The screaming has commenced.
The left is livid over recent Supreme Court decisions.
The first deals with what the left calls the “Muslim travel ban” and the right calls the “we’d better get better at vetting immigrants who want to slit our collective throats.” Specifically, the court determined that the 2017 travel restrictions for Chad, Iran, Libya, North Korea, Syria, Somalia, Venezuela and Yemen are constitutional.
I hail the decision. We have enough domestic terrorists in defective students who think shooting classmates is an answer; we don’t need radicalized persons who put pressure cooker bombs along marathon routes, shoot up nightclubs or fly planes into buildings or run their cars into bicyclists and runners.
T.J. Cox, the Democrat carpetbagger running for another congressional seat in our Valley, said “It’s clear that this Administration has no sympathy for anyone who’s brown, black or a Muslim.” Keep in mind that we have a very generous immigration policy whereby we allow a million – one million, mind you – immigrants into our country each year.

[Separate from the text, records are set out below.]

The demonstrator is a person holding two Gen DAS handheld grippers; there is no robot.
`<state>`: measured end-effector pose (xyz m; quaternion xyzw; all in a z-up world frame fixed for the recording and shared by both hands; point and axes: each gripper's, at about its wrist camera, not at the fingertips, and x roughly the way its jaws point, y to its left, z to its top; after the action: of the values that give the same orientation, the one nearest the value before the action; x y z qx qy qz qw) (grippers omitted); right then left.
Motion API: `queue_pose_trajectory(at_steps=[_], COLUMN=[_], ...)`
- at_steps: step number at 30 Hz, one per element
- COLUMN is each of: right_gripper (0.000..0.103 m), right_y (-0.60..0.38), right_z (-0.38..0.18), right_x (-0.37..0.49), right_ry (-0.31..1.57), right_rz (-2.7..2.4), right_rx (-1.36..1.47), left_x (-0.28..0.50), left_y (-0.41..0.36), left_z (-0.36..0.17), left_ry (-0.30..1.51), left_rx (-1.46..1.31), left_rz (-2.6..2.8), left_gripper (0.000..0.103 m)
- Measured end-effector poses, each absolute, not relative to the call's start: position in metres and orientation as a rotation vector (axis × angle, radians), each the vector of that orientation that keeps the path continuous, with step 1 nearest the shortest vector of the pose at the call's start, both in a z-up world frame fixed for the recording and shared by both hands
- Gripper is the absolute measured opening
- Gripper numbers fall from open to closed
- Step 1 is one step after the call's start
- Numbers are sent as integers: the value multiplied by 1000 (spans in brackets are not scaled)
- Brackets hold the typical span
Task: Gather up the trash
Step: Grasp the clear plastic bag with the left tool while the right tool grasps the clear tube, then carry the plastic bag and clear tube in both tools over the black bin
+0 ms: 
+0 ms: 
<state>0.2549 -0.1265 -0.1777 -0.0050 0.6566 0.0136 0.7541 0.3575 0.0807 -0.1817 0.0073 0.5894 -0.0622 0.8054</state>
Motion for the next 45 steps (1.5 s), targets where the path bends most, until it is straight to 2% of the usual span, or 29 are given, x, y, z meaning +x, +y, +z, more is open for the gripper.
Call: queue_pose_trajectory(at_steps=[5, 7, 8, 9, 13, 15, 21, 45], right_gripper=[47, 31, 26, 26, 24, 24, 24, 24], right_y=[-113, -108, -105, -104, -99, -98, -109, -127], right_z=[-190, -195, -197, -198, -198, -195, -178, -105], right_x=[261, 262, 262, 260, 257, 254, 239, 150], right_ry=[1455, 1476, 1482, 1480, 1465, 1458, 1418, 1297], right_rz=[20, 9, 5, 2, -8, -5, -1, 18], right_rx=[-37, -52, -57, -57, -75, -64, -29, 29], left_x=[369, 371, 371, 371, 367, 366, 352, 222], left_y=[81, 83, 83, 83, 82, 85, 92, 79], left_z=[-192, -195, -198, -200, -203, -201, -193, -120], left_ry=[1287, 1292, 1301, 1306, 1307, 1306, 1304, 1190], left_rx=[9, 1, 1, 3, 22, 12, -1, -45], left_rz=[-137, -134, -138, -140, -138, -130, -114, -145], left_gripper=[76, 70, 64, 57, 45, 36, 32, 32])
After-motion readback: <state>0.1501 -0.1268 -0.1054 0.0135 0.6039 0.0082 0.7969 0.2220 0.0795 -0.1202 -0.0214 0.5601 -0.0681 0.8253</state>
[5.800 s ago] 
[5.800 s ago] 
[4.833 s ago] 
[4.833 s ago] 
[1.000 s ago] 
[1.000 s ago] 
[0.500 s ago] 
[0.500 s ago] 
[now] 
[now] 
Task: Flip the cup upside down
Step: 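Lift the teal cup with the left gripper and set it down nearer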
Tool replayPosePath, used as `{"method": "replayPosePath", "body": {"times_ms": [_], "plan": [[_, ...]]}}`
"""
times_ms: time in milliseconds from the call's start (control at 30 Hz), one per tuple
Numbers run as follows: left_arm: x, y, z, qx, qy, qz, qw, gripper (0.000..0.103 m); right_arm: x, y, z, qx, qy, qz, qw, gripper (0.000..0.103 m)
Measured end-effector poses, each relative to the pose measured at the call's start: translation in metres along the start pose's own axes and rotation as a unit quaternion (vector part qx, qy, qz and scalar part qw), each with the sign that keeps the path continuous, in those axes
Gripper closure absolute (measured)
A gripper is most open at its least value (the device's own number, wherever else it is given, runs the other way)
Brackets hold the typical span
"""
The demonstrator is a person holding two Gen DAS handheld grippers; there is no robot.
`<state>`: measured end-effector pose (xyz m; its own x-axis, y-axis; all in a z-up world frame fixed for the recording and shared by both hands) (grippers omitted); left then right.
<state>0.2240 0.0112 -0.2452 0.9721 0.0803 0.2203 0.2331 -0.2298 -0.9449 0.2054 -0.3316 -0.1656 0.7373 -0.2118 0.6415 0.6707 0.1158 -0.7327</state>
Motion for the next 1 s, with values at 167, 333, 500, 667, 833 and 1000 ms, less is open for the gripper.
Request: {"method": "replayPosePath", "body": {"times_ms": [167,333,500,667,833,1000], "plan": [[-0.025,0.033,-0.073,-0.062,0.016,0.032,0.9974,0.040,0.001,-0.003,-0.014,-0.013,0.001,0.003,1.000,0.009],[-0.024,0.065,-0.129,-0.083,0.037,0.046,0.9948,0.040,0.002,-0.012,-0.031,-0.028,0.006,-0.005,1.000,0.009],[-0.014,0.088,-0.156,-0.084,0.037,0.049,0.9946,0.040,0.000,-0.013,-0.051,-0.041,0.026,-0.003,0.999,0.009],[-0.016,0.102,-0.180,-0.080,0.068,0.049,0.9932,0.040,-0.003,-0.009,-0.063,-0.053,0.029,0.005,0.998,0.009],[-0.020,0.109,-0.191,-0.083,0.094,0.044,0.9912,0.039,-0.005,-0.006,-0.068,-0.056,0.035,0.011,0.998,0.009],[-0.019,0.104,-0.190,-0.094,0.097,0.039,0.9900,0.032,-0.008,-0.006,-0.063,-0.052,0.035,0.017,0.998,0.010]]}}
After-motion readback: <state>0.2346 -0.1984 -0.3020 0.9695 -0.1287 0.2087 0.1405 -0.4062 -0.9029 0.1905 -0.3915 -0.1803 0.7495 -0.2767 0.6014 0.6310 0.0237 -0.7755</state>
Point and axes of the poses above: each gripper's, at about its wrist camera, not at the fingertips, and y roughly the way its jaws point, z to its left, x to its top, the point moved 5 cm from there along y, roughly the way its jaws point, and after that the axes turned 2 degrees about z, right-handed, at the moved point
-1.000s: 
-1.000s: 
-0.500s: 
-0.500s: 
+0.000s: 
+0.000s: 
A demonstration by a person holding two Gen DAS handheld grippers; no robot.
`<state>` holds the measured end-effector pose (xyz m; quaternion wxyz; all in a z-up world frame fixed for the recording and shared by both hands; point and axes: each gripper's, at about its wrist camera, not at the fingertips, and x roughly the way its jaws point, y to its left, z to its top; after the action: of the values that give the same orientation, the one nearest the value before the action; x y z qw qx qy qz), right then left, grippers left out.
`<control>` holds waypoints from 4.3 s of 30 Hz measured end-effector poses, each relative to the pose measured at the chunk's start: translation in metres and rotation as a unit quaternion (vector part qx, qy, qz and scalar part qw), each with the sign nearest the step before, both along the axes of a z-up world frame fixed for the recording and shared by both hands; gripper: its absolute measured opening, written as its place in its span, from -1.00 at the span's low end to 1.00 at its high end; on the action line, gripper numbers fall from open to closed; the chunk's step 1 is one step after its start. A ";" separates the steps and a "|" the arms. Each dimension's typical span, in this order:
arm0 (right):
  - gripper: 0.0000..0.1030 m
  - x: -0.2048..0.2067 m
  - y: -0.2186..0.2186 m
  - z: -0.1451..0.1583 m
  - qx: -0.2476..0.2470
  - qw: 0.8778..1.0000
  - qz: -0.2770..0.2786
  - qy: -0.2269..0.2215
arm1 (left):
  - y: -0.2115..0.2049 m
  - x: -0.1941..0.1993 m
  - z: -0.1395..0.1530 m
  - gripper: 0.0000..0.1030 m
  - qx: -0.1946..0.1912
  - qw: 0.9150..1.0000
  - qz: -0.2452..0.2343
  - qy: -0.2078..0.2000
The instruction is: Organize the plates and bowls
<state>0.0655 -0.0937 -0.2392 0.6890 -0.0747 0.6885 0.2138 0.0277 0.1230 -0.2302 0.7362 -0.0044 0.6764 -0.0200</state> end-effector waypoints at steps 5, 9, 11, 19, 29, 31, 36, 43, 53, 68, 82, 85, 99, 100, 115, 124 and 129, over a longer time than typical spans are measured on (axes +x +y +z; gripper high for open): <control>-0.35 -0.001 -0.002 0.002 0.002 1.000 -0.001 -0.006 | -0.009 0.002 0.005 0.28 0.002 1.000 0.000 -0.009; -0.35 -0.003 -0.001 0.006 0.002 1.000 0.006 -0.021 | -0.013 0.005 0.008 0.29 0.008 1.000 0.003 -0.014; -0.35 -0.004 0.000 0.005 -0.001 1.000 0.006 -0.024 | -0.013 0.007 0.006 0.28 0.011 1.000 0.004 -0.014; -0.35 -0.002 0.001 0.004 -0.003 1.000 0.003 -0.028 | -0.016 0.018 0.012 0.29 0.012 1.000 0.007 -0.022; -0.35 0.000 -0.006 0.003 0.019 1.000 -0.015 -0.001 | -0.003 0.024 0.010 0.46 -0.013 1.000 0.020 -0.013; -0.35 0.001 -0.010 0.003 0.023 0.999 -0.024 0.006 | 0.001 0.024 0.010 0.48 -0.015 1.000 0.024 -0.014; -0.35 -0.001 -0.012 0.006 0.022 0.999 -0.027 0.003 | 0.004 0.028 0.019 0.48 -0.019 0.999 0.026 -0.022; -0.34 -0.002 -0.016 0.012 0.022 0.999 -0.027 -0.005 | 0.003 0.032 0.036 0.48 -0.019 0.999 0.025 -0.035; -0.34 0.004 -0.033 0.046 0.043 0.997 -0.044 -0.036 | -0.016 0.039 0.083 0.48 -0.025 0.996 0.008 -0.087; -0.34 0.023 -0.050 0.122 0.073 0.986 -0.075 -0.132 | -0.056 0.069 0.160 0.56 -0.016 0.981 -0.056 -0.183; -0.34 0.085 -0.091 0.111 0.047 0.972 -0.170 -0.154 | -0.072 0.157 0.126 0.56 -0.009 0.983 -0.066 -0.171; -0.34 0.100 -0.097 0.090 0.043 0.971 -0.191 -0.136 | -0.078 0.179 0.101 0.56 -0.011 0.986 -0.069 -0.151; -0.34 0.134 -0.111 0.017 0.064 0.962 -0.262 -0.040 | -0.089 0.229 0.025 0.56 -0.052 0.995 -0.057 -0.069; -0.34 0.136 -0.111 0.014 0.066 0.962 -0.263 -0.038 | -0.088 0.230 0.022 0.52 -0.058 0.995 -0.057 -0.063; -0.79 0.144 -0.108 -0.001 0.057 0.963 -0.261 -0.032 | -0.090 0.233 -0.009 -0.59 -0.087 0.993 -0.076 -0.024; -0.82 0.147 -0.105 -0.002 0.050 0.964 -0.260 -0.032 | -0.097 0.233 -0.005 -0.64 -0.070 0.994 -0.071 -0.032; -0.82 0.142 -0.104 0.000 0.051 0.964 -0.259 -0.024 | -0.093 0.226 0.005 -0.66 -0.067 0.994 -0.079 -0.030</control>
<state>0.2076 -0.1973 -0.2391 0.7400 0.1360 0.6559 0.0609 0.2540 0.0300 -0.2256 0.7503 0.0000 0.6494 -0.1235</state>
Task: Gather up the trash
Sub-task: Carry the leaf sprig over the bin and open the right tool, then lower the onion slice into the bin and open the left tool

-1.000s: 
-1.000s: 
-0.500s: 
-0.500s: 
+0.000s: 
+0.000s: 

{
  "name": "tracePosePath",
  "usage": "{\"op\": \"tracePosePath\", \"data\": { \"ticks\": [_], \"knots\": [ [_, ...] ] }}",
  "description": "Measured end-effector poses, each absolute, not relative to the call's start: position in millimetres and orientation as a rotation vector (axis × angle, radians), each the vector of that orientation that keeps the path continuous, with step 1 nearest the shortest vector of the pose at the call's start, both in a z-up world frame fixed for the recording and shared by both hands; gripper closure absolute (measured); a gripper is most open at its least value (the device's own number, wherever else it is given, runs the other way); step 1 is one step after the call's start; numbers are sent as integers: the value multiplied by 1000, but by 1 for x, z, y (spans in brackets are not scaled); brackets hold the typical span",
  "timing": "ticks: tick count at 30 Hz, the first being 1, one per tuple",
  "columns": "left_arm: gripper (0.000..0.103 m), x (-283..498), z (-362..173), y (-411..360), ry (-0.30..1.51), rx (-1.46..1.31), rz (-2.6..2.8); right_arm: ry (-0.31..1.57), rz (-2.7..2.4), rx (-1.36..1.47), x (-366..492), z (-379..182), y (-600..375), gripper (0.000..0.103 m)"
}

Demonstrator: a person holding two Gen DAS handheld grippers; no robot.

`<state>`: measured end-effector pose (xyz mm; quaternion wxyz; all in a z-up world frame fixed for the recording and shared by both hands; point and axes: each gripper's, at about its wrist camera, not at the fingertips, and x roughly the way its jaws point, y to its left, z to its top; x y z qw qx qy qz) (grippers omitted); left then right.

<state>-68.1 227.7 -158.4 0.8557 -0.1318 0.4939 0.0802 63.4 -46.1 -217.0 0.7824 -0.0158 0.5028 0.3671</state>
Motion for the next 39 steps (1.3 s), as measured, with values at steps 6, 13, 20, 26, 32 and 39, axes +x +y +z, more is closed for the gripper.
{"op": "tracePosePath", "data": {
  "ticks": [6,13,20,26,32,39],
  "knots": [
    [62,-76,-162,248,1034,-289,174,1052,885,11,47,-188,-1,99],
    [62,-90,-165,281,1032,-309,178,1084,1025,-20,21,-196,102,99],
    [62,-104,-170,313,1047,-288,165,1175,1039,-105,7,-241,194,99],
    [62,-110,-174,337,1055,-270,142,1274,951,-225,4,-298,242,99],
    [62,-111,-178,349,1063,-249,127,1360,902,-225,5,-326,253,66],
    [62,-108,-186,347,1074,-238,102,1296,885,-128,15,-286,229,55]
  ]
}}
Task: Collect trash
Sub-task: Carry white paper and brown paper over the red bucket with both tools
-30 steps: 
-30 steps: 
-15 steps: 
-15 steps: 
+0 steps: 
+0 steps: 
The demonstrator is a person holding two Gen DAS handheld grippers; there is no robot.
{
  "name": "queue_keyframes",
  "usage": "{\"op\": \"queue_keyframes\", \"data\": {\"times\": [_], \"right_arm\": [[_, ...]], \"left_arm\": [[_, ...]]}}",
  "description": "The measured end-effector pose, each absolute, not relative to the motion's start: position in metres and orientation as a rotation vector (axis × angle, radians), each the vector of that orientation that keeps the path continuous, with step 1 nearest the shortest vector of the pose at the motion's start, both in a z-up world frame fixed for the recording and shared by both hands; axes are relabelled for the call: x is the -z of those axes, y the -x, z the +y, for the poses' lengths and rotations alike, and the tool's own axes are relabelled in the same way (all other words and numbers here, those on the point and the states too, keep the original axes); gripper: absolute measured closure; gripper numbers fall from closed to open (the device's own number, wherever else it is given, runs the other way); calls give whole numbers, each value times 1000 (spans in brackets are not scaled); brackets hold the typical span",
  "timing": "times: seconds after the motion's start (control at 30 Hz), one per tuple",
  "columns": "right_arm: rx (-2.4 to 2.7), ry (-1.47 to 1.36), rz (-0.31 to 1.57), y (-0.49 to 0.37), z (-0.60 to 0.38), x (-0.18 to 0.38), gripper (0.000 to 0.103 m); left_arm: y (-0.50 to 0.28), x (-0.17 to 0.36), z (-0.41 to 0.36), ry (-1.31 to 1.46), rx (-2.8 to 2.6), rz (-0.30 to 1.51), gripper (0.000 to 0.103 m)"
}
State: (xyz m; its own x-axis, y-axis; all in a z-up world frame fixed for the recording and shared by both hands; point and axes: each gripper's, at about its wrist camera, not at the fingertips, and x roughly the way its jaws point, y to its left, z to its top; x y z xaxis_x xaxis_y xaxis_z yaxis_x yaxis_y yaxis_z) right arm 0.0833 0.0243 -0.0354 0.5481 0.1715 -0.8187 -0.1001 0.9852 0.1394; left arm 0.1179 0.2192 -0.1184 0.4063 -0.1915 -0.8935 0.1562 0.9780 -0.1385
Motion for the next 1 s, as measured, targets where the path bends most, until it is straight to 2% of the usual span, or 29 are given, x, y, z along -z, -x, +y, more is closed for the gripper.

Cox is a race-baiter who enjoys confusing the issue for political malcontents. Trump doesn’t hate people of color, but he is against radicals killing Americans as they have done too many times in our recent history. Cox goes on his diatribe to say “What’s worse is a complicit Congress with no spine to stand up to hateful rhetoric and policies meant to demean and degrade immigrants.” Since when is a desire to protect and put Americans first by better screening methods demeaning to immigrants?
Indeed, there is no constitutional right of anyone to immigrate to the U.S.
Heads were exploding all over the left over the Janus case decision. The court ruled that non-union public sector workers have a right to not pay dues to unions, which typically support the Democrat Party. Most Americans agree with the court. In 2014, a Gallup Poll found that 82 percent of Americans agreed that “no American should be required to join any private organization, like a labor union, against his will.”
The left is screaming it’s a horrible decision while the right is hailing it is a victory for Americans. The biggest losers are the teacher unions that will no longer automatically receive a significant chunk of revenue from those unwilling to financially support a union. The American Federation of Teachers in 2017-18 donated $6.5 million to the Democrats and liberal groups and zero dollars to Republicans. The American Federation of State, County and Municipal Employees (AFSCME) donated $5 million to the Democrats. The National Education Association gave $2.3 million, of which 95 percent went to Democrats. Then there is the American Federation of Government Employees which gave $1.8 million mostly to Democrats.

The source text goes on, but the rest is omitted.